December 5, 2014
Barnes & Noble and Microsoft are over
by Kirsten Reach
Barnes & Noble and Microsoft are surpassing the Gwyneth Paltrow/Chris Martin story as this year’s juiciest breakup. After two years of marriage, B&N and Microsoft have officially split, and their breakup letters made it into every national news source.
“As the respective business strategies of each company evolved, we mutually agreed that it made sense to terminate the agreement,” a Microsoft spokesperson said, sobbing softly into a pint of Ben & Jerry’s.
You may have read here that Microsoft and B&N started making googly eyes at each other, batting their eyelashes, holding hands after class last May. At the end of June, Barnes & Noble decided to consciously uncouple from the Nook, and we’ve covered their ups and down here before (see also here, here, here, here, here, and here).
Their turbulent affair can be traced back even further, to 2012, when Microsoft bought a 17.6 percent stake in B&N for $300 million. It seemed like the relationship could last: Microsoft had Nook apps for Windows products, and Nook finally had a tech-savvy investor/father figure. Yesterday, B&N decided to buy out Microsoft’s stake for $125 million.

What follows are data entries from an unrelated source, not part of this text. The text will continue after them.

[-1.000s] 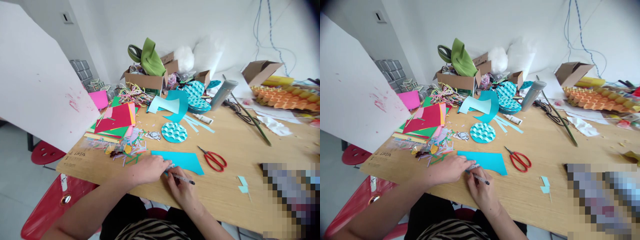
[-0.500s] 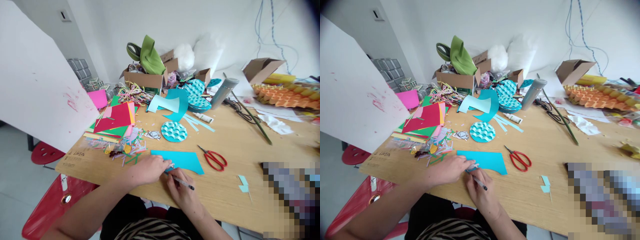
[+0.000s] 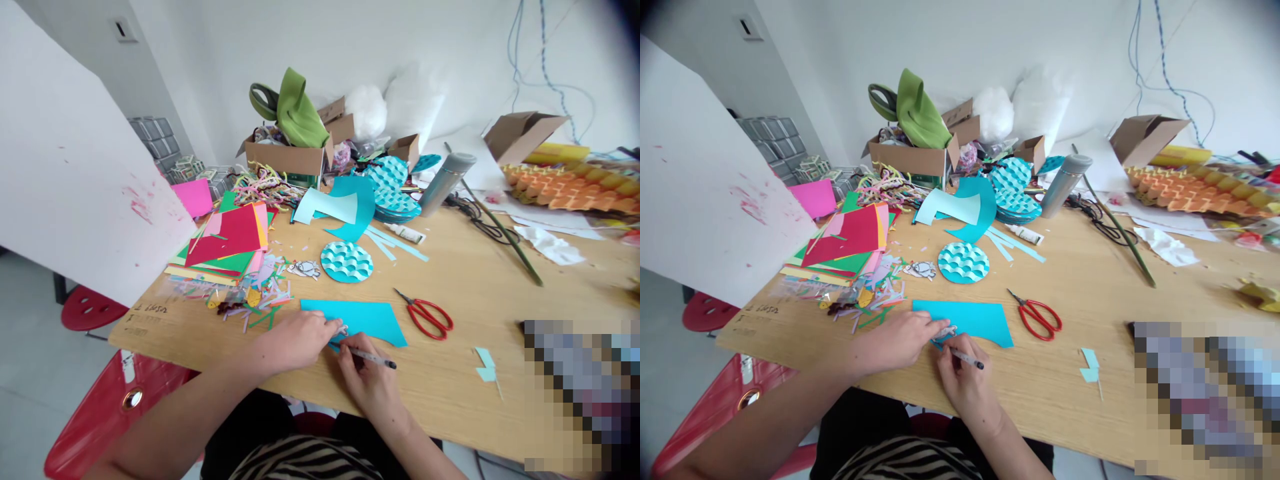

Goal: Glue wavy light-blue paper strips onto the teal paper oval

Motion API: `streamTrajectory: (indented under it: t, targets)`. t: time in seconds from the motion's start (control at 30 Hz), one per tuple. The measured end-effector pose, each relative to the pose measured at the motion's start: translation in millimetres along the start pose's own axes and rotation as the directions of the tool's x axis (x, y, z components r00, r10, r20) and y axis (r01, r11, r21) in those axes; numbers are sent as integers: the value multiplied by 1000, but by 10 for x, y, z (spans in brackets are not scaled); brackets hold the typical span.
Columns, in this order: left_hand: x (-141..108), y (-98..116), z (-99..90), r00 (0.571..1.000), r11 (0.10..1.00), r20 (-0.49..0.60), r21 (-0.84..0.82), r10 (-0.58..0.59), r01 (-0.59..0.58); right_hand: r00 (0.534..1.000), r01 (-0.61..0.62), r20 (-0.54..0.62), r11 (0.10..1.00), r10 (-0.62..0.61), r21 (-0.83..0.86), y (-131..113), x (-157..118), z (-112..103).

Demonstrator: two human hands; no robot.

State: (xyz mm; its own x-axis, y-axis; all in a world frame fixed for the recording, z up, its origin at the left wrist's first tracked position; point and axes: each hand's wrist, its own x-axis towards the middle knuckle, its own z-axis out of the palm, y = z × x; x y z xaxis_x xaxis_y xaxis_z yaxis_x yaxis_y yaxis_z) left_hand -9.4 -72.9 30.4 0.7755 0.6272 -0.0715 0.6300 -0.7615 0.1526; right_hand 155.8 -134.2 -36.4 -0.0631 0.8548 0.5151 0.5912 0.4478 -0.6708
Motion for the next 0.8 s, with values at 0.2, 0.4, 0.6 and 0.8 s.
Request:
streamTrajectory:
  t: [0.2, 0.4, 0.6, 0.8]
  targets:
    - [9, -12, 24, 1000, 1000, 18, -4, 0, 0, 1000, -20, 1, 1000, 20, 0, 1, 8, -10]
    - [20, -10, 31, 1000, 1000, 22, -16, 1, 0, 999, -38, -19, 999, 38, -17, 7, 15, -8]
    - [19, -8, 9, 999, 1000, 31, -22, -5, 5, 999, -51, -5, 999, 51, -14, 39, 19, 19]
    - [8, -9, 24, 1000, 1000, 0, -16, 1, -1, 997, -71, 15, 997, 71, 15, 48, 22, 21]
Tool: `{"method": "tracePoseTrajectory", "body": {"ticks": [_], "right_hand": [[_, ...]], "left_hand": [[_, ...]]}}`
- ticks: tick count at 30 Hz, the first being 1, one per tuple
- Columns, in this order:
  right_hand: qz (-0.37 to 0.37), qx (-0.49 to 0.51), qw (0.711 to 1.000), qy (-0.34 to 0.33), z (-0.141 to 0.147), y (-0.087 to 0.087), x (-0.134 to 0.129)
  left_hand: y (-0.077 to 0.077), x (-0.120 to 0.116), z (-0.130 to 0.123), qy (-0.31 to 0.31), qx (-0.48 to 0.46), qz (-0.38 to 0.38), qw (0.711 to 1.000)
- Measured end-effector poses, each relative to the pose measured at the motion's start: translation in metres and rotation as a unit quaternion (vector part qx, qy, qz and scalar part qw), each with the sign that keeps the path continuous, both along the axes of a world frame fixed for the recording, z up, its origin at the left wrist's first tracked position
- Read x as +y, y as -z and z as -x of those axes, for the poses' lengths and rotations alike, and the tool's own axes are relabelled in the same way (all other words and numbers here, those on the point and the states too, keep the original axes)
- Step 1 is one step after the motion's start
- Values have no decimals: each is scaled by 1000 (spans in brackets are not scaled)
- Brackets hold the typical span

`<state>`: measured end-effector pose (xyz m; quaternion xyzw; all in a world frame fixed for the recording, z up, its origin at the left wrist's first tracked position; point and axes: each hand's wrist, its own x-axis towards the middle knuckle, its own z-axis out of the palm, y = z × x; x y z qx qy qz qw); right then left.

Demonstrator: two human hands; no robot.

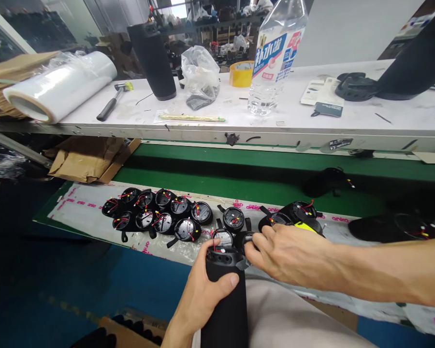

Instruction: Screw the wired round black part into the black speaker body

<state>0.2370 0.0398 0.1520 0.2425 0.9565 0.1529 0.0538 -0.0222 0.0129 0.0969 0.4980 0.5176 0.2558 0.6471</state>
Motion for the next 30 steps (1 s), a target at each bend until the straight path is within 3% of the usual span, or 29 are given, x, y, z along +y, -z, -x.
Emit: {"method": "tracePoseTrajectory", "body": {"ticks": [11,18,23,25,27,30], "right_hand": [[57,8,997,-52,-2,3,19],[74,30,996,-34,1,9,20],[184,92,977,-53,-5,18,32],[231,155,961,2,-9,18,34],[267,206,936,98,-11,15,30],[327,237,894,195,-7,8,16]], "left_hand": [[3,2,3,27,-37,26,999],[12,4,2,25,-58,34,997],[21,4,2,-16,-164,93,982],[20,4,3,-29,-187,107,976],[16,3,4,-45,-177,111,977],[9,1,5,-68,-156,86,982]]}}
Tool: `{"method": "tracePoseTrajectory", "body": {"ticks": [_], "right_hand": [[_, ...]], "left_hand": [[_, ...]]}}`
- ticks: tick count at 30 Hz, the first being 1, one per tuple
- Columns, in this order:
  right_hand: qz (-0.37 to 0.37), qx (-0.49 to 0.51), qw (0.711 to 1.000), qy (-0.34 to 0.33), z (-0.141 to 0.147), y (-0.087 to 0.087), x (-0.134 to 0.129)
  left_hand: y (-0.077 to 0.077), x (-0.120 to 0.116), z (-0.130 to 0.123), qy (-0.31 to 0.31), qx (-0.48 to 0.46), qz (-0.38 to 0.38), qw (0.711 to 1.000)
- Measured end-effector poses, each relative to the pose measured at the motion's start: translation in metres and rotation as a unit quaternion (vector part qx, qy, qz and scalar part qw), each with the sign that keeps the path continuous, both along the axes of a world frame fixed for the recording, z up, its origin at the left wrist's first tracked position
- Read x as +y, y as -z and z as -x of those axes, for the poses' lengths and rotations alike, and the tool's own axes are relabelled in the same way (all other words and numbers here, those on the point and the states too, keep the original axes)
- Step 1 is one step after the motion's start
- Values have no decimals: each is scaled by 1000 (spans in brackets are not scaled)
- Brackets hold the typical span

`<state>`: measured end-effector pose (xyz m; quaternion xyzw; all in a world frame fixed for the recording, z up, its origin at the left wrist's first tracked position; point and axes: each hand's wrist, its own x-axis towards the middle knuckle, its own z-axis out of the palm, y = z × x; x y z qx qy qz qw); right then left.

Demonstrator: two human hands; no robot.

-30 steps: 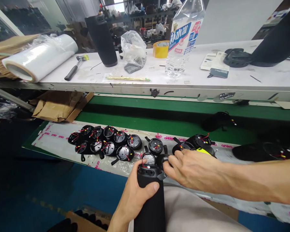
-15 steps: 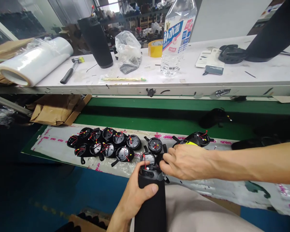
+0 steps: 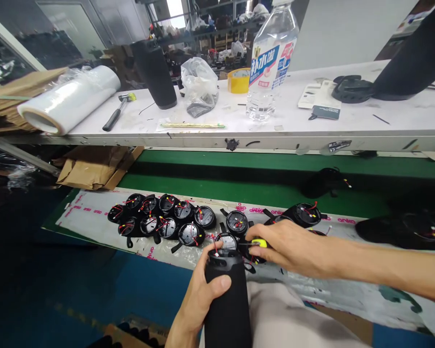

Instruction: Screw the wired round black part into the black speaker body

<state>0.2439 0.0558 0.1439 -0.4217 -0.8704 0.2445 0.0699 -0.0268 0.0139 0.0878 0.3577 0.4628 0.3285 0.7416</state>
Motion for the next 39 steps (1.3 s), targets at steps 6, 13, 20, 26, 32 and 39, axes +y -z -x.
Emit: {"method": "tracePoseTrajectory", "body": {"ticks": [6,13,20,26,32,39], "right_hand": [[54,27,998,28,18,-9,-22],[-41,-5,997,-71,15,6,-18],[-201,-51,966,-152,12,19,-13],[-231,-75,955,-172,7,16,-8],[-257,-75,942,-201,3,8,-2],[-302,-138,919,-211,3,2,-3]], "left_hand": [[0,-3,11,-12,-73,43,996],[2,-4,16,-19,-66,34,997],[5,-6,5,-34,-112,56,992],[6,-6,5,-23,-126,74,989],[9,-5,5,-17,-97,60,993],[4,-4,2,5,-14,6,1000]]}}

John Tinker of the Maxim Group told the New York Times, “Investors have a problem with Barnes & Noble at the moment, which is, are you a retailer, are you a technology company, or are you a college bookstore company? It’s a very complicated situation, and clearing up things with Microsoft begins to simplify things.”
Once B&N gets a breakup haircut and changes its style a little bit, Tinker thinks this breakup will make the company into an attractive “acquisition.” (Oh my god, not only are corporations people, we’ve just objectified one.)
But this breakup left B&N pretty broke. 🙁 B&N shares dropped 14.3% after releasing quarterly profits, which had dropped a disappointing 2.6 percent. Sole custody of the Nook cost B&N $62.4 million in cash and $2.7 million in shares. You know that one hurt.
Rumor has it B&N is totally bouncing back, feels better than ever, and plans on reinventing itself with a new style blog called Great Oogly Ohyeah Products. Now it’s waiting for an opportunity to loan Meryl Streep its oven and show Martha Stewart what’s what.
Kirsten Reach was an editor at Melville House.